"Pertama, kita cermati dulu dari segi aturan yang berlaku, tapi kita pertimbangkan juga dari sisi empati. Jangan sampai nanti masalahnya selesai, tapi ada salah satu pihak yang sakit hati."
Makjleb! Kalimat tersebut disampaikan oleh Kepala SD tempatku mengajar tepatnya dua minggu yang lalu saat aku meminta tanda tangan berkas administratif.
Pengalaman kepemimpinan atas lembaga yang bernama sekolah memang tidak pernah bohong. Perjuangan mengembara sebagai bos di sekolah yang satu ke sekolah lainnya sering kali menjadi biang tumpuan bagi seorang kepala sekolah untuk tampil lebih bijaksana.

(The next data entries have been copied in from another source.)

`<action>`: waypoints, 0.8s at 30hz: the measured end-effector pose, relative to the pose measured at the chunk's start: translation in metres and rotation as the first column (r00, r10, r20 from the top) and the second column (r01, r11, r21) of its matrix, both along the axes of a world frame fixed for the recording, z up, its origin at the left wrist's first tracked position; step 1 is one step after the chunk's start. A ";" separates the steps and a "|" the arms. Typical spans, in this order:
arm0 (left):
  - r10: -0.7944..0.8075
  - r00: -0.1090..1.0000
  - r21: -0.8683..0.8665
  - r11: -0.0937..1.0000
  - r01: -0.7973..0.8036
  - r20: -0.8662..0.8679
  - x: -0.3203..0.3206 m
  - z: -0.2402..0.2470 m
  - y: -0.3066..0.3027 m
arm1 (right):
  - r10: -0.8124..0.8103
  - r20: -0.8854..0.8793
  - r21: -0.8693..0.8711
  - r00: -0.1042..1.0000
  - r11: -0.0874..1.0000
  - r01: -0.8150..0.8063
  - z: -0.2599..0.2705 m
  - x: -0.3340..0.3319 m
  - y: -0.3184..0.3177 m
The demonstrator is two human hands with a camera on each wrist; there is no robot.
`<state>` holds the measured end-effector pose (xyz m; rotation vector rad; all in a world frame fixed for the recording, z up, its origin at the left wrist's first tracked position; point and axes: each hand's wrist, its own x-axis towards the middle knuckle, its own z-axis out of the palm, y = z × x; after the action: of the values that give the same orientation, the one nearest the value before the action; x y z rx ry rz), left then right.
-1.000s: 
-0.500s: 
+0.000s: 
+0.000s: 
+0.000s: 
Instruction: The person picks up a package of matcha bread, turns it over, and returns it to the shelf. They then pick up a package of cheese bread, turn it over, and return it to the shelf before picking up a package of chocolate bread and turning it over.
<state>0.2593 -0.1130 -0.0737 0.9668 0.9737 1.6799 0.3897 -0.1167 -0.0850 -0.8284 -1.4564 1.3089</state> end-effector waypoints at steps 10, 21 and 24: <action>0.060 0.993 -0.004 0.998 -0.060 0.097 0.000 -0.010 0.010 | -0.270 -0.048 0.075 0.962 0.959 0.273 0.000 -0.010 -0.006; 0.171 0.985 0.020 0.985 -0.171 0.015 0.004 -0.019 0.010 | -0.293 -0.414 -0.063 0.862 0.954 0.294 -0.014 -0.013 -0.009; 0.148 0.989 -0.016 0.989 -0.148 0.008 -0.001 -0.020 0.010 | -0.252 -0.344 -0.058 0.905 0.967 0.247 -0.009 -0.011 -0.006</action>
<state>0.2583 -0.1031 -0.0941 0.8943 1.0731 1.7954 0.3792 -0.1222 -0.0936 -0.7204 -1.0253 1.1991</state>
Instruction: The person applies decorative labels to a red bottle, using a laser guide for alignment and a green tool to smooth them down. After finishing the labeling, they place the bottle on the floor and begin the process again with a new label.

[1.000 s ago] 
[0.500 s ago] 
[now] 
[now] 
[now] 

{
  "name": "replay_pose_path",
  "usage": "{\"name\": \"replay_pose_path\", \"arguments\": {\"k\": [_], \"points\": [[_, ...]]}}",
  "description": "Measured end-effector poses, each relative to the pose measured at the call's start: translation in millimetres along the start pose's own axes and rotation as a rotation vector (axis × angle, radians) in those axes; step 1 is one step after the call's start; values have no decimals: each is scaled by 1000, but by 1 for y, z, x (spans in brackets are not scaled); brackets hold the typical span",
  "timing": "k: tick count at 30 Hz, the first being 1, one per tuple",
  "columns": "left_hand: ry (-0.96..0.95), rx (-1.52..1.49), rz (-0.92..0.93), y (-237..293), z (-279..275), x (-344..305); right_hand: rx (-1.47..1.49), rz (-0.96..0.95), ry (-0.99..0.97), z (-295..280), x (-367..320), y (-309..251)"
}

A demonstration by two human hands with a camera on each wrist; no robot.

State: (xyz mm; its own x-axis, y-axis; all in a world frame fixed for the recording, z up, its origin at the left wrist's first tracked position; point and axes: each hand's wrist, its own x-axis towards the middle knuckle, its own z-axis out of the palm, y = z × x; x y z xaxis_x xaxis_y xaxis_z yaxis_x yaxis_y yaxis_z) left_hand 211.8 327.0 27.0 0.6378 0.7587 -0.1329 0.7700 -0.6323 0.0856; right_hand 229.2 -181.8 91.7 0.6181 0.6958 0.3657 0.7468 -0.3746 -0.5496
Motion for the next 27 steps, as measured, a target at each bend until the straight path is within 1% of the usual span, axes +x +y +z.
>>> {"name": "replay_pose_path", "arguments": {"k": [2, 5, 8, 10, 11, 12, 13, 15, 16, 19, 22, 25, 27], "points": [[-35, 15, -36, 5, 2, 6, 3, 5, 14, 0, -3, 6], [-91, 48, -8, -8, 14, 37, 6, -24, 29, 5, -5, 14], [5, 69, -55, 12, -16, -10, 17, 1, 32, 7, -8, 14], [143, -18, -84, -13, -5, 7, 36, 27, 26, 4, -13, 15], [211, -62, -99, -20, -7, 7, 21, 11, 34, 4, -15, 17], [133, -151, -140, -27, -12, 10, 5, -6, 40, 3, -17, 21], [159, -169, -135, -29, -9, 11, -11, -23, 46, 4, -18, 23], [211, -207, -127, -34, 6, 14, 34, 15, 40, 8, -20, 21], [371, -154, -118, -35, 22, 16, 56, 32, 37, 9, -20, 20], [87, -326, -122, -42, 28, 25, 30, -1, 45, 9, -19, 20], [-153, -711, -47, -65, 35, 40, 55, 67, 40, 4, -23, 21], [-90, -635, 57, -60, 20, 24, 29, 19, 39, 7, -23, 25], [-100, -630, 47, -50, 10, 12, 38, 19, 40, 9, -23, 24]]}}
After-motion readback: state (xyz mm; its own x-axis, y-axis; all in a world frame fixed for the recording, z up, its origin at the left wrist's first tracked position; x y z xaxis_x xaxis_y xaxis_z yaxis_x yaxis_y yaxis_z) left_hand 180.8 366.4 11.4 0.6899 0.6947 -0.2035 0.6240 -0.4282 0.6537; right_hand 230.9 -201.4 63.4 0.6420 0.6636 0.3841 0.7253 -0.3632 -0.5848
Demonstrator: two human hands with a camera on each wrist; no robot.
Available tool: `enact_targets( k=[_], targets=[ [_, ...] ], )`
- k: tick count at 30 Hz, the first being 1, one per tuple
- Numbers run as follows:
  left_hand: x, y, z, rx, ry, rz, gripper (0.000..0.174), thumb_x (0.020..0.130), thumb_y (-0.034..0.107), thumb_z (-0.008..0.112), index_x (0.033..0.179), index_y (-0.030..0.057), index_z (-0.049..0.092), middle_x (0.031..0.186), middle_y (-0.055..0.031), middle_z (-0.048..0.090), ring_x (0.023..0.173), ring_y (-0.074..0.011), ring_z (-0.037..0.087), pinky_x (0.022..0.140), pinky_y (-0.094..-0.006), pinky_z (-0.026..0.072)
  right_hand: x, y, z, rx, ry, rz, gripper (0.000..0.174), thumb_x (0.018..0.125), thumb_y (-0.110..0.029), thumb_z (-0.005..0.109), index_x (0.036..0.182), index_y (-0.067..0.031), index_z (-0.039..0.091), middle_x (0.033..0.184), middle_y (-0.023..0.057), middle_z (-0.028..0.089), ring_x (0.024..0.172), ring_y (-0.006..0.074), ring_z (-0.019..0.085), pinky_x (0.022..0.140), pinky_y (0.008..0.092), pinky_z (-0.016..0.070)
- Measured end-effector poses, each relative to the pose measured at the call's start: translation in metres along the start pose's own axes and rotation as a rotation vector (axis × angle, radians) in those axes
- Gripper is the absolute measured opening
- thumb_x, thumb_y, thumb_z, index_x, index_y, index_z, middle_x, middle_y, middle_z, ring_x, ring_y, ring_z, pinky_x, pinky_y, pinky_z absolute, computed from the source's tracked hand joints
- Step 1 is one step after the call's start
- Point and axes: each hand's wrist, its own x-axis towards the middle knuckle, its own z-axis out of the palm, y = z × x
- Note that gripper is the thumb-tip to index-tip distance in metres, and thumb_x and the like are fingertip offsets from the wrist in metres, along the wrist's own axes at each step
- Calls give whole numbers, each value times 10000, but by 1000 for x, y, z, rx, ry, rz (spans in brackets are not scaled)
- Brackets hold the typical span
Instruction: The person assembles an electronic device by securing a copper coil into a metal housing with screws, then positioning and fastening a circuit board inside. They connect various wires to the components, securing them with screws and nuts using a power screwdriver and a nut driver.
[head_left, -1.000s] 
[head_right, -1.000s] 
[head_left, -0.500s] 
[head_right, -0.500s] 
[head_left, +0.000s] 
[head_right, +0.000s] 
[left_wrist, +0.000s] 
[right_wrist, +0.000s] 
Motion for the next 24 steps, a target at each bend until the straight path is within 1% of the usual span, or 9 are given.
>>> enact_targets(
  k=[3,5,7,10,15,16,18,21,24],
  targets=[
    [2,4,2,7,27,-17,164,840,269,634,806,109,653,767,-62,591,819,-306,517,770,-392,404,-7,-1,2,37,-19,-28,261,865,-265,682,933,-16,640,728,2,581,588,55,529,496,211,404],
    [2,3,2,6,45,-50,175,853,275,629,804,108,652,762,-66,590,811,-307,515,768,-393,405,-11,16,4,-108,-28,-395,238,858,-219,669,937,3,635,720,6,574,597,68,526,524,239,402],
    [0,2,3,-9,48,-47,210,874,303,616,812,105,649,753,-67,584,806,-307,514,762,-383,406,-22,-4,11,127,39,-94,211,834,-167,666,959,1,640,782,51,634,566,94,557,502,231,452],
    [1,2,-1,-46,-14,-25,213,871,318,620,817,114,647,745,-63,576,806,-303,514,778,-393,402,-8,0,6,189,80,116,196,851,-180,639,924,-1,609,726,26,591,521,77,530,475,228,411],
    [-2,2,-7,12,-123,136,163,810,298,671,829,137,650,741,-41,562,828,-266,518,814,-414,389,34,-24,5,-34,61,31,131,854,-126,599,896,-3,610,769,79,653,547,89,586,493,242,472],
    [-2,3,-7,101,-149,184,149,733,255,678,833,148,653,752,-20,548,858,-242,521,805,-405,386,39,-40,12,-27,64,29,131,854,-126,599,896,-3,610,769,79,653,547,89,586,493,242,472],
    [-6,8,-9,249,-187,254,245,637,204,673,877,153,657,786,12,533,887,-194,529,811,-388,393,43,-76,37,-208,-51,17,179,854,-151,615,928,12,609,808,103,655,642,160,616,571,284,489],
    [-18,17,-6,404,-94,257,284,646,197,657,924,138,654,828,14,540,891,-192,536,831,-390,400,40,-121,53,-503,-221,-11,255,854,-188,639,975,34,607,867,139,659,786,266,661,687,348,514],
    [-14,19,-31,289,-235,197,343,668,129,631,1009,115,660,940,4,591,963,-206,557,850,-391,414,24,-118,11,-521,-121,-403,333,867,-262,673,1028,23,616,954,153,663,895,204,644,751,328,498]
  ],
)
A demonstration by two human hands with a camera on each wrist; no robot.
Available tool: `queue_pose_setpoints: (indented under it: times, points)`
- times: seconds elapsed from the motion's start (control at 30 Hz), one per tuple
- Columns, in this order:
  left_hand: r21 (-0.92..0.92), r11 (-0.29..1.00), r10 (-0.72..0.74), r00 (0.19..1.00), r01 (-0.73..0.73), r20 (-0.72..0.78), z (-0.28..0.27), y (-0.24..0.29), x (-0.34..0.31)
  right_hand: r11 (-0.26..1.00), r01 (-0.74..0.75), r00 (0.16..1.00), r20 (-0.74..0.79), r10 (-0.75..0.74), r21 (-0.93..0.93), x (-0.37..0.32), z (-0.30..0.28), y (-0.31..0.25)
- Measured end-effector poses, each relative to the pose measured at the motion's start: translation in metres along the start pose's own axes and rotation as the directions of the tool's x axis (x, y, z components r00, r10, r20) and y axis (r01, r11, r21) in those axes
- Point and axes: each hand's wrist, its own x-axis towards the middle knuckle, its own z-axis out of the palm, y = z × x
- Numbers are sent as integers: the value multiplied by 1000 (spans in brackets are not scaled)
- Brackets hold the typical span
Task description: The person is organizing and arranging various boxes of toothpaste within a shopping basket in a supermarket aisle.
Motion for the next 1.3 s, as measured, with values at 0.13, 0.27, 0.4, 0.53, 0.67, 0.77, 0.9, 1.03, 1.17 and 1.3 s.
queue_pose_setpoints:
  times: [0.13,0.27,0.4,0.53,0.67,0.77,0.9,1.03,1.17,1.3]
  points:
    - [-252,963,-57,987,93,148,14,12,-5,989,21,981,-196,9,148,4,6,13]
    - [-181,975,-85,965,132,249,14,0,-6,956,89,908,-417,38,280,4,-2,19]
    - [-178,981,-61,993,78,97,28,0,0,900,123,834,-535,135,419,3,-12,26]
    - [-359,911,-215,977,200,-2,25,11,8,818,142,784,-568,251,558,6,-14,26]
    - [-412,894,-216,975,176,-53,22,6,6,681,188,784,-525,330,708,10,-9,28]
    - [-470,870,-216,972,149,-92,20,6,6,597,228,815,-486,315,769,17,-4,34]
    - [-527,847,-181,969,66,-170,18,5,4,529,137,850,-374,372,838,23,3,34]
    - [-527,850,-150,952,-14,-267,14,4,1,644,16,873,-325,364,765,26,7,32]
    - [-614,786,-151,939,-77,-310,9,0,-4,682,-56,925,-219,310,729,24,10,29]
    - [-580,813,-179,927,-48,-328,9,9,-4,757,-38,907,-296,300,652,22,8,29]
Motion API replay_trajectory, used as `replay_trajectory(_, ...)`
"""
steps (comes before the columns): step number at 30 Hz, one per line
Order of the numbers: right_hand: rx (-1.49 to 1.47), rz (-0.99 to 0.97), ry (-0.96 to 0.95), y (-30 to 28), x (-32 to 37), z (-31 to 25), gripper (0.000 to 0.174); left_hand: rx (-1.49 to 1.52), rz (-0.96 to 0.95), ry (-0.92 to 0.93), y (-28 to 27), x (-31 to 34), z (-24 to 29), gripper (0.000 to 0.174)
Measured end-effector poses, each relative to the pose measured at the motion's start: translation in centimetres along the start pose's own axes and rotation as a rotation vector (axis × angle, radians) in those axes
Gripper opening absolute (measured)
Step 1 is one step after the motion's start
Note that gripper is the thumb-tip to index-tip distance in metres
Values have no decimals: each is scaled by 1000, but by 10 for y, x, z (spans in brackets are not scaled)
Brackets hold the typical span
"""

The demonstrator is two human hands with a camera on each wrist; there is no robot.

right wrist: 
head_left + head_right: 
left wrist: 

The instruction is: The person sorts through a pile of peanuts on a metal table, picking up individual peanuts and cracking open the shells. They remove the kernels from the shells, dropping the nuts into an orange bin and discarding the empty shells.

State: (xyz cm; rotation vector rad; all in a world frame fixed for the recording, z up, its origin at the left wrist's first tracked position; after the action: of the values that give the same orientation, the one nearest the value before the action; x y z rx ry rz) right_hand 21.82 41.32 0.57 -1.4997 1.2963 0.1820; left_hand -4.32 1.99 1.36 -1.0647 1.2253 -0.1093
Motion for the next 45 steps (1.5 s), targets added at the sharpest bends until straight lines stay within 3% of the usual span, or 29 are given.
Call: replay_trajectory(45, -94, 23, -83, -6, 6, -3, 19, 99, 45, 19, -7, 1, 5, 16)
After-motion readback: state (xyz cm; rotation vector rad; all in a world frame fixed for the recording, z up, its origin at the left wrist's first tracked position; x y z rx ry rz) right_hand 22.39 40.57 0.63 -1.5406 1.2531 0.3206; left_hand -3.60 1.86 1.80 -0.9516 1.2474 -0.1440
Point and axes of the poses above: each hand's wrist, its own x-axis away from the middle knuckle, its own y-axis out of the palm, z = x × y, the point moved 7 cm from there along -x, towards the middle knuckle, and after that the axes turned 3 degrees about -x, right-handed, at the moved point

Terang saja, permasalahan yang dihadapi sebuah instansi pasti beragam dan kompleks. Ending dari permasalahan tersebut sangat bergantung kepada kebijakan kepala sekolah.
Dari sanalah kemudian muncul ungkapan bahwa:
"Kepala sekolahku enak, baik hati."
"Kepala sekolah kami rajin"
"Kepala sekolah kami cerdas"
"Kepala sekolah kami tidak pelit"
Dan lain sebagainya.
Merupakan suatu hal yang lumrah bila penilaian guru yang satu dengan guru lain lain tentang keberadaan kepala sekolah itu berbeda. Namun, jika dinilai secara objektif menggunakan sudut pandang teori, maka leadership-nya seorang kepsek bisa ditilik dari 6 prinsip utama.
Dalam Jurnal Iqro', diterangkan bahwa prinsip utama kememimpinan bos sekolah yang bisa dijadikan panutan adalah melayani, membuat kebijakan/keputusan, teladan, bertanggung jawab, menciptakan budaya kerja sama, dan menghadirkan perubahan.
Syahdan, kalimat pertama dalam artikel ini termasuk dalam prinsip kepemimpinan yang mana?
Benar.. Ialah prinsip mengambil keputusan. Salah satu prinsip jempolan yang bisa diteladani dari kepala sekolahku adalah kemampuannya dalam mengindentifikasi masalah, menganalisis masalah, memilih alternatif terbaik, serta ikut mempertimbangkan empati.